Kinshasa abat aussi la carte du patriotisme économique: relèvement de la participation de l’État dans le capital des sociétés minières et sous-traitance exclusivement réservée « aux seules sociétés dont la majorité du capital est détenue par des Congolais ».
La RDC veut enfin la mise en œuvre effective du rapatriement de 40% des recettes des ventes de minerais à l’exportation.
Les multinationales ont estimé que ce nouveau code minier allait « affaiblir significativement la confiance des investisseurs », dans une lettre aux présidents des deux chambres.
Les signataires sont les filiales congolaises des géants du secteur, China Molybdenum, le Suisse Glencore, Rangold, l’Australo-Chinois MMG.
« Nos partenaires depuis quinze ans nous ont – le mot n’est pas fort – trompés et nous ont volés. Cela doit s’arrêter », avait tempêté en novembre le PDG de la toute puissante société publique congolaise Générale des carrières et des mines (Gécamines, capital 100% étatique), Albert Yuma.
– ‘Distributeur automatique de billets’ –
La RDC doit contrôler ses minerais comme « nos frères arabes avaient profité du contrôle du pétrole », avait ajouté M. Yuma, à la tête du patronat congolais et proche du président Joseph Kabila.
Dans l’esprit du nouveau code minier, la Gécamines annonce aussi des nouveaux partenariats avec une « répartition actionnariale plus égalitaire » en augmentant la part de l’Etat, actuellement de 17%, et l' »implication réelle et croissante des cadres congolais ».
Ce nouveau code et ces nouveaux partenariats suffiront-il pour que les richesses de la République démocratique du Congo soulagent la pauvreté des Congolais, qui se demandent parfois résignés : « Mais où va l’argent du pays? »

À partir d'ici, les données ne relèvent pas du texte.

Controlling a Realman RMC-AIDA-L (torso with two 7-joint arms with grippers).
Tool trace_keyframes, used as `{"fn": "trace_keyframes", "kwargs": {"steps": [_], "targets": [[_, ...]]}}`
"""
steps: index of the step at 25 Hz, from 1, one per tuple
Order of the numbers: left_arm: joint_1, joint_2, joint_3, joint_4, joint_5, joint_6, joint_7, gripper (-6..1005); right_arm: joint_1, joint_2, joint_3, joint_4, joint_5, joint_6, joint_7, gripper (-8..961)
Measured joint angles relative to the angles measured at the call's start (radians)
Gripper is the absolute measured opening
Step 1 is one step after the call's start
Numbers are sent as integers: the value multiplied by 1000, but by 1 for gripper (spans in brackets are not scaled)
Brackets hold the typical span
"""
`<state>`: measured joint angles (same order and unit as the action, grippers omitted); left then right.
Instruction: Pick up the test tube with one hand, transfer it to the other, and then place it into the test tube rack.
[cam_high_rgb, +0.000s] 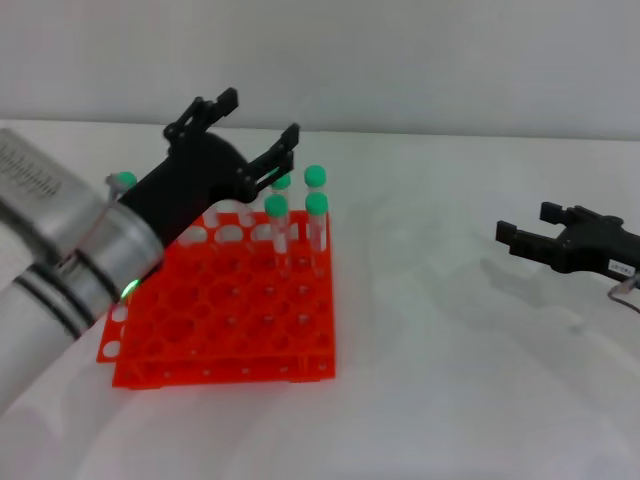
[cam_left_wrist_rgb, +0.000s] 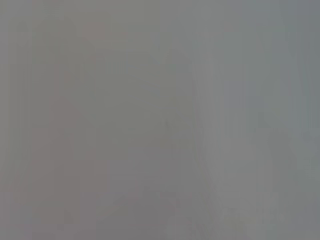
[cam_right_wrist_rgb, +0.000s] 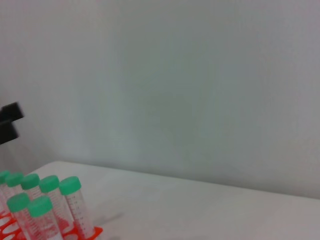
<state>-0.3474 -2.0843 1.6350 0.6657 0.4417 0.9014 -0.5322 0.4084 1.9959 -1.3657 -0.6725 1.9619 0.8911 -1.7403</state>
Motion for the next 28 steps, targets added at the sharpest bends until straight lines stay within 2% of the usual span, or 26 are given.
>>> {"fn": "trace_keyframes", "kwargs": {"steps": [2,7,11,16,24,28], "targets": [[30,0,-1,-10,-26,51,25,874,-19,6,35,-1,0,29,-27,860],[104,-2,2,-129,-156,256,104,872,-69,13,115,4,10,96,-101,860],[115,-2,2,-278,-261,380,158,870,-100,14,192,57,46,184,-198,860],[115,-4,3,-399,-377,449,194,862,-105,14,314,199,99,325,-351,860],[129,-5,3,-435,-469,544,196,861,-112,12,508,415,103,487,-558,860],[137,-5,5,-437,-515,572,197,861,-116,12,571,499,103,540,-641,860]]}}
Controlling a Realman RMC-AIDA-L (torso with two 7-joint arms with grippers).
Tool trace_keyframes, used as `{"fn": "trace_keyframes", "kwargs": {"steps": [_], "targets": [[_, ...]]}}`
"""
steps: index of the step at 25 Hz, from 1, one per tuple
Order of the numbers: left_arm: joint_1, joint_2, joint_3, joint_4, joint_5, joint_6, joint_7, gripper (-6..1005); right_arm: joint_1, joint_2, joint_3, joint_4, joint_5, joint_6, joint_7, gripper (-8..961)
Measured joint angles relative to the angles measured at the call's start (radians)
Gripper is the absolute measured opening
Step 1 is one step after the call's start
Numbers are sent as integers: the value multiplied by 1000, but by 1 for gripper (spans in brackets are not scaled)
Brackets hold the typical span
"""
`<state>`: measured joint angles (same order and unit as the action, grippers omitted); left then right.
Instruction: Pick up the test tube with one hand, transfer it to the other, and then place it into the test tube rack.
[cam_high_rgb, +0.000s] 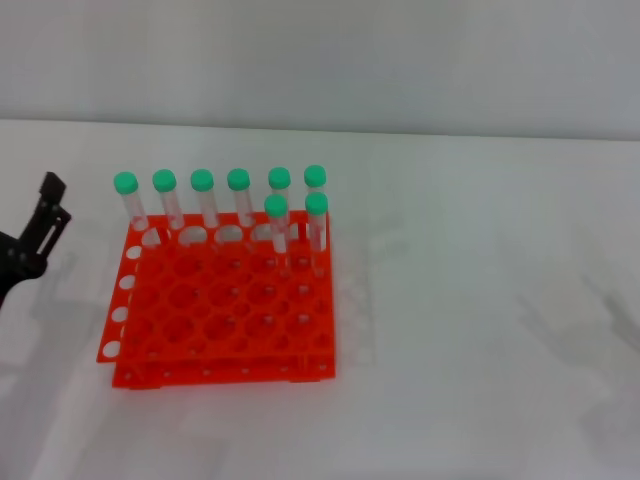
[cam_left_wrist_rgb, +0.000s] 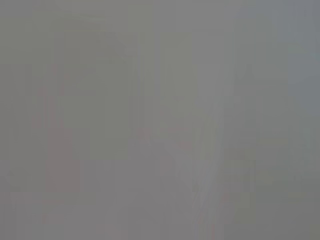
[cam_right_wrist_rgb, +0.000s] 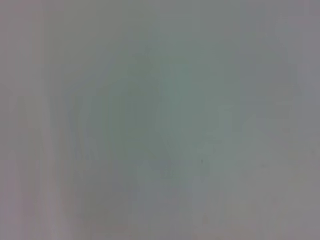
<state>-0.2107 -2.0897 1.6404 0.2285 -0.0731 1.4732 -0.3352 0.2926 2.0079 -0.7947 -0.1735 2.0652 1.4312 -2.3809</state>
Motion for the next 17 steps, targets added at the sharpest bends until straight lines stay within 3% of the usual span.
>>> {"fn": "trace_keyframes", "kwargs": {"steps": [17], "targets": [[-35,-3,4,-10,-74,24,-2,862,-7,0,24,33,1,35,-47,860]]}}
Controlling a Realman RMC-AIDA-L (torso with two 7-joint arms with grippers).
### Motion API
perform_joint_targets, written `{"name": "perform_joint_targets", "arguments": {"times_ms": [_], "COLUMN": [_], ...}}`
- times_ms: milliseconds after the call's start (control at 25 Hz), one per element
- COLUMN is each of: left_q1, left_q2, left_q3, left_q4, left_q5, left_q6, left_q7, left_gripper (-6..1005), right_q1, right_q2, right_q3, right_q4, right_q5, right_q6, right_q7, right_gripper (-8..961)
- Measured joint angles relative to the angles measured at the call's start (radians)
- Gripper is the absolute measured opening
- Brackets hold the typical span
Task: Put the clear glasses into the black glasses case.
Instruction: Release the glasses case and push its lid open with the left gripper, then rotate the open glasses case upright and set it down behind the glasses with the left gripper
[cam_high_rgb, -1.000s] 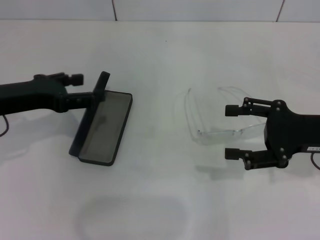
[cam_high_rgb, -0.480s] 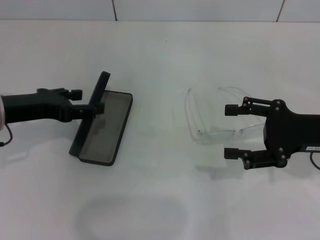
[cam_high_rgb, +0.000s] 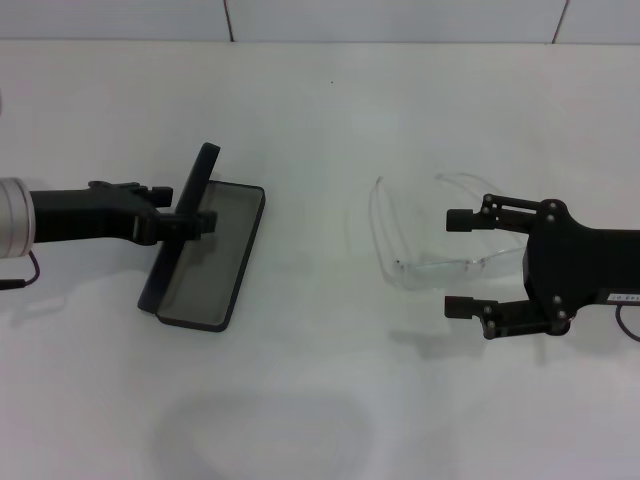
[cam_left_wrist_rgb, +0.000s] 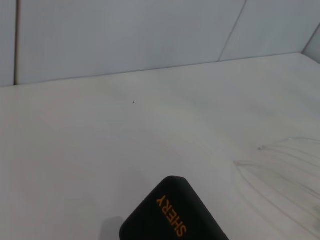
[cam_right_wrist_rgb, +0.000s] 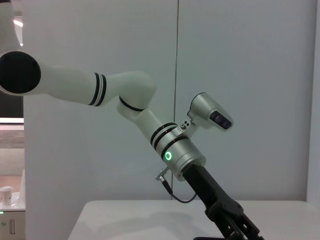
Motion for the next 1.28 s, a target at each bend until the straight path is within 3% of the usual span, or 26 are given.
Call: {"name": "perform_joint_targets", "arguments": {"times_ms": [320,520,880,960,1080,1280], "left_q1": [-0.001,-0.001,-0.007,-0.021,-0.048,-0.113], "left_q2": [0.004,0.004,0.010,0.011,0.008,0.004], "left_q3": [0.002,-0.003,-0.007,-0.007,-0.006,0.027], "left_q4": [-0.001,-0.001,0.008,0.008,0.004,-0.029], "left_q5": [0.011,0.018,-0.006,-0.011,-0.029,-0.036], "left_q6": [-0.007,-0.009,-0.021,-0.033,-0.062,-0.073], "left_q7": [-0.001,0.007,0.098,0.138,0.247,0.351], "left_gripper": [763,541,421,394,259,209], "right_q1": [-0.003,-0.007,-0.020,-0.032,-0.044,-0.054], "right_q2": [0.002,0.004,0.009,0.016,0.026,0.034], "right_q3": [0.003,0.000,-0.005,-0.005,-0.005,-0.004], "right_q4": [0.000,0.000,0.000,0.000,0.000,0.002], "right_q5": [0.000,0.000,-0.055,-0.065,-0.075,-0.093], "right_q6": [0.000,0.000,-0.036,-0.052,-0.070,-0.066], "right_q7": [-0.008,-0.027,-0.065,-0.095,-0.128,-0.133], "right_gripper": [830,830,830,830,830,830]}}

En juillet, l’ONG britannique Global Witness avait qualifié le secteur minier congolais de « distributeur automatique de billets » pour le régime de Joseph Kabila, dont le deuxième et dernier mandat constitutionnel a pris fin le 20 décembre 2016.
Début novembre, une ONG américaine, le Centre Carter, a estimé que 750 millions de dollars, générés par la production minière entre 2011 et 2014, n’avaient pu être retracés de « manière fiable » dans la comptabilité de la Gécamines.
« Une idiotie, un mensonge », avait réagi son PDG, M. Yuma.
Les enquêtes des « Paradise Papers » ont révélé en novembre que le Suisse Glencore avait mis la main à moindre coût en 2007 sur une mine congolaise par l’intermédiaire de l’homme d’affaires israélien Dan Gertler.
Ce proche du président Kabila est sous le coup depuis décembre aux États-Unis d’une loi qui sanctionne « des cleptocrates et des acteurs corrompus ».